* Action item *
How many of the lines below include the word "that"? Only the number should be given.

○ ○ ○ ○ ○ ○ ○

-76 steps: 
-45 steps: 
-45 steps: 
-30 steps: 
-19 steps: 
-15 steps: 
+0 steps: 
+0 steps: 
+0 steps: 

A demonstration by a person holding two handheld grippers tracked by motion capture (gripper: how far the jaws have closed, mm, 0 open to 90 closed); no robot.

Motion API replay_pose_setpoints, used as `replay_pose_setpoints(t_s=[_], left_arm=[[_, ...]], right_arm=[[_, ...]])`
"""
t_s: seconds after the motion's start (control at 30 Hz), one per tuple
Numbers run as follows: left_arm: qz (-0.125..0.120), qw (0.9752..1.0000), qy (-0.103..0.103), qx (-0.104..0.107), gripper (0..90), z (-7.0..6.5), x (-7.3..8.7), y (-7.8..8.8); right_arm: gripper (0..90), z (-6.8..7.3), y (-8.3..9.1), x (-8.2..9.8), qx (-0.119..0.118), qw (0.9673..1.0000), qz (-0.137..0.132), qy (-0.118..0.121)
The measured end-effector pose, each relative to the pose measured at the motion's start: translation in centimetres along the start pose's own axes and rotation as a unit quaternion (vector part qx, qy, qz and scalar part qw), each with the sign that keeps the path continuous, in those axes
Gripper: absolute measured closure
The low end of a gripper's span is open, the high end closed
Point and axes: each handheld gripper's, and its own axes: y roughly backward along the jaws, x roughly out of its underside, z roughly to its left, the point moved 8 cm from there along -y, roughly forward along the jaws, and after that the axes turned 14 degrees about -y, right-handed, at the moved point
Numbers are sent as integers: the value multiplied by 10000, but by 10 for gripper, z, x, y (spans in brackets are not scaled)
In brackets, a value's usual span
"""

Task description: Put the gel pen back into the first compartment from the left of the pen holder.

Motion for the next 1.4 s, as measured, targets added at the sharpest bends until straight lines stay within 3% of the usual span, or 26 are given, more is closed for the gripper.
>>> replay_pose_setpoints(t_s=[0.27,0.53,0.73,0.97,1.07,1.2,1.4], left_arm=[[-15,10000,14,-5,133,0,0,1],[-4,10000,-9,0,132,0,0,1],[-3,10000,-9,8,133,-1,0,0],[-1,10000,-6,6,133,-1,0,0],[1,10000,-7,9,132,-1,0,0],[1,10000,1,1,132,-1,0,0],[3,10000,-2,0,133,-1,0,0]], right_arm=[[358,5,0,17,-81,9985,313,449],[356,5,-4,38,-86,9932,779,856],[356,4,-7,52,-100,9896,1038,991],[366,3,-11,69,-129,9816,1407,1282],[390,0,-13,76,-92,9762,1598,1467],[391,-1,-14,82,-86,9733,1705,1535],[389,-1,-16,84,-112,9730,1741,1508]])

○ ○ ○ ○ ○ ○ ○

* Written response *
2